Instructions for the task — Write out again the lines from the line with "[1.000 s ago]" up to and including the line with "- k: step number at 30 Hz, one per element", exactly as they stand below, and skip any picture.

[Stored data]
=-=-=-=-=

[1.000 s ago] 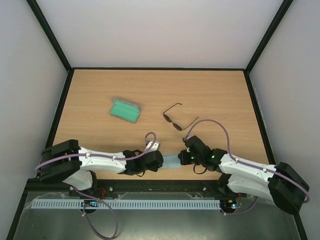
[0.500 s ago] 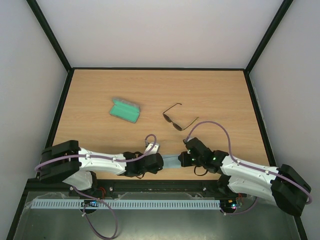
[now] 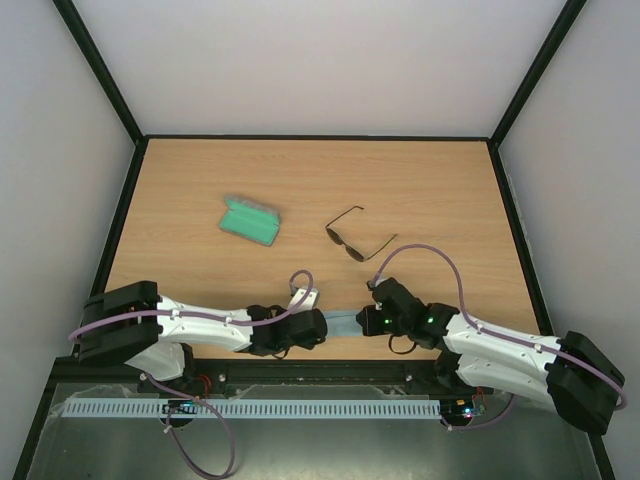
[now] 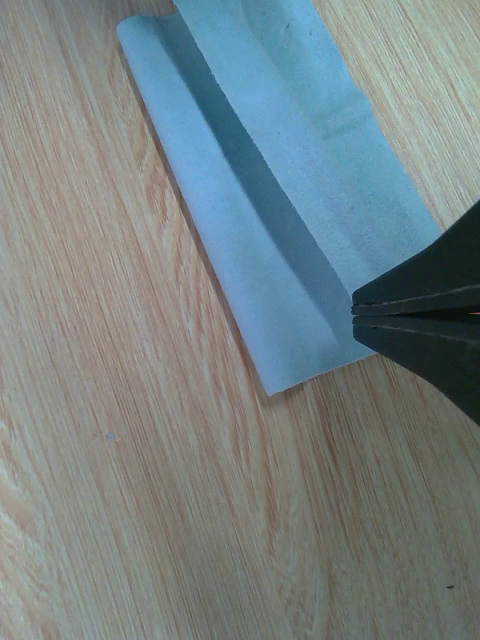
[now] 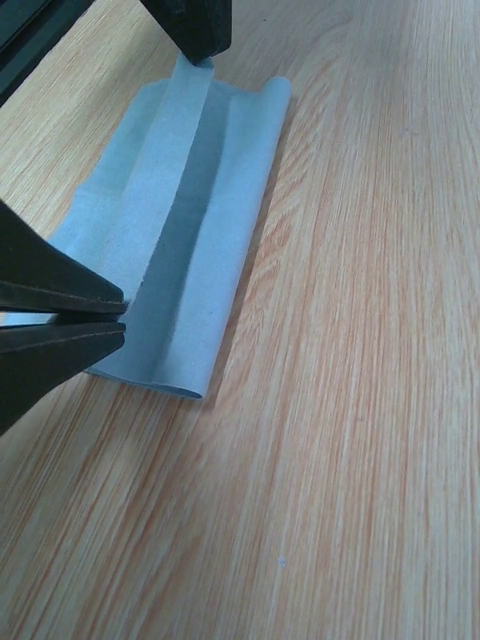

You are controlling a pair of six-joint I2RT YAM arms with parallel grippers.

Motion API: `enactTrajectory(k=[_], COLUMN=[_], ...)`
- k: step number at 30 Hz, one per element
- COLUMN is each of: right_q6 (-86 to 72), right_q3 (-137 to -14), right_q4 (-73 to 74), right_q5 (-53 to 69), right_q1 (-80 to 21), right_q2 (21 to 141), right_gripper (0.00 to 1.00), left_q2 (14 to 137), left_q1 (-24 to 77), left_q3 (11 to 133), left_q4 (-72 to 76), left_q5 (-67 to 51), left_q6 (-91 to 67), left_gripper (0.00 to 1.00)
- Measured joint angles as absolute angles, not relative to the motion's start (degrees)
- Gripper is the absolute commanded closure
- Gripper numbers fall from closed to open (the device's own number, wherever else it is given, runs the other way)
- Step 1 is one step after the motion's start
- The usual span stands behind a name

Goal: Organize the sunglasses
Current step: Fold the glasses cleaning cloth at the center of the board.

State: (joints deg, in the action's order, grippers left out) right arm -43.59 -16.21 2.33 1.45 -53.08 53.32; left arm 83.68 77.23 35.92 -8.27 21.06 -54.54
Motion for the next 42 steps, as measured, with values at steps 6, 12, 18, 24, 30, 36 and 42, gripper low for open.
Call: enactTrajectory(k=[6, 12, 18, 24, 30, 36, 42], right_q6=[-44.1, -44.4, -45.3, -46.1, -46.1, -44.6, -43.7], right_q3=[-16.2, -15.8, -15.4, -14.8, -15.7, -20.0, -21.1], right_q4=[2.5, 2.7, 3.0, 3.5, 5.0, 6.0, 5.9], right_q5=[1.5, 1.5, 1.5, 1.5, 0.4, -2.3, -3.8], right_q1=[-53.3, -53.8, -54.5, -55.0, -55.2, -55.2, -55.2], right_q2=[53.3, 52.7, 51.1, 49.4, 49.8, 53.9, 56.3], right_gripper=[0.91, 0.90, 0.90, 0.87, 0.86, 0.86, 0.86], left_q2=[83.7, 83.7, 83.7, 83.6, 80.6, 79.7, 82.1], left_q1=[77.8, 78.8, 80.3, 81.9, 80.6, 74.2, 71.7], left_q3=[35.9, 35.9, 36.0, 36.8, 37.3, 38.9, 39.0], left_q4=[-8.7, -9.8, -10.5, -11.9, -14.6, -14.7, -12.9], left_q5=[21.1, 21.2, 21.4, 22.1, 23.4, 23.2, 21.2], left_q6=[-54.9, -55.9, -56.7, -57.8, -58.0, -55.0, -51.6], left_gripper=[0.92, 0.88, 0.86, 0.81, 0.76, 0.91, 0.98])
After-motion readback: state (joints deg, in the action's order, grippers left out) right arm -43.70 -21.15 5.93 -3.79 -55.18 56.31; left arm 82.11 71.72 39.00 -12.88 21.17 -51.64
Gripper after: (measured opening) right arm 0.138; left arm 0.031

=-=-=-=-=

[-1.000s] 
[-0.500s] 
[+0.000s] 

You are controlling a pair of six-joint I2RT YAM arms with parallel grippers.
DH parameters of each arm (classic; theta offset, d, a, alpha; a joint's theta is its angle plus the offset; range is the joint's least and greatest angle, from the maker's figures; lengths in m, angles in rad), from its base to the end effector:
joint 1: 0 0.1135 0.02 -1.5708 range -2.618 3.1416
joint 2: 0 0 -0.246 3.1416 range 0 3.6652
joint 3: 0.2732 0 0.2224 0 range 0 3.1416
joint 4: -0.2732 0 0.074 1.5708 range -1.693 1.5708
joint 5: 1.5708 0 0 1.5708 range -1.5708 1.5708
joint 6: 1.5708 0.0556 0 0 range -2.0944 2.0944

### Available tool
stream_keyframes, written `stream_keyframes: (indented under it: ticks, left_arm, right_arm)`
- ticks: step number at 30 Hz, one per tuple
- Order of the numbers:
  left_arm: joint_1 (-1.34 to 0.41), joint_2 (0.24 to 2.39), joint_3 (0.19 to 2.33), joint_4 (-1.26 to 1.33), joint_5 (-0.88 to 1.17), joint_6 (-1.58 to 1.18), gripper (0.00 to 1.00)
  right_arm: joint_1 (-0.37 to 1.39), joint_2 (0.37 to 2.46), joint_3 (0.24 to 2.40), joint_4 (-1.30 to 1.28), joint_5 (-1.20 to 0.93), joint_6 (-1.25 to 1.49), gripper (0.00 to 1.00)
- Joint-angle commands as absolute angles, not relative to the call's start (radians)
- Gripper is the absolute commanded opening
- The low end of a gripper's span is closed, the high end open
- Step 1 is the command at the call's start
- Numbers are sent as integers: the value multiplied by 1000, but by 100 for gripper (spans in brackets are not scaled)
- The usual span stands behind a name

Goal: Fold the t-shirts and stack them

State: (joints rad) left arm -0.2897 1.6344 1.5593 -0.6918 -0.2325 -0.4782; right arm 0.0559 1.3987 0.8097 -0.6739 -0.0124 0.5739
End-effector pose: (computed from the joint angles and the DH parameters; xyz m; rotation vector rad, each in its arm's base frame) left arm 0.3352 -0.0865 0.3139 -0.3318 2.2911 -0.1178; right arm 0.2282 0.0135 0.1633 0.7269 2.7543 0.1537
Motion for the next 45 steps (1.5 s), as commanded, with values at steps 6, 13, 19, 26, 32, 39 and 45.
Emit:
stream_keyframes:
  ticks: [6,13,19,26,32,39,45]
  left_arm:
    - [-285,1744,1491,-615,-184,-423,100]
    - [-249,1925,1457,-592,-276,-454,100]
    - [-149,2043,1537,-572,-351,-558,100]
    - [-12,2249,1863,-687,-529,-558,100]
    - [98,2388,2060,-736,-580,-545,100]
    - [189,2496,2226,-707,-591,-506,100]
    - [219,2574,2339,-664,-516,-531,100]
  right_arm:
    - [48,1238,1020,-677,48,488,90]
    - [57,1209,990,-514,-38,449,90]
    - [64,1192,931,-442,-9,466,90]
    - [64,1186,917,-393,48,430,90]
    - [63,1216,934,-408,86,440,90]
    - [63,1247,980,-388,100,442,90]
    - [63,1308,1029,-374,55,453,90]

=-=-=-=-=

Written answer —
[1.000 s ago] 
[0.500 s ago] 
[now] 
[now] 
[now] 

You are controlling a pair of six-joint I2RT YAM arms with parallel grippers.

Motion API: `enactTrajectory(k=[_], COLUMN=[_], ...)`
- k: step number at 30 Hz, one per element

The output given here is complete.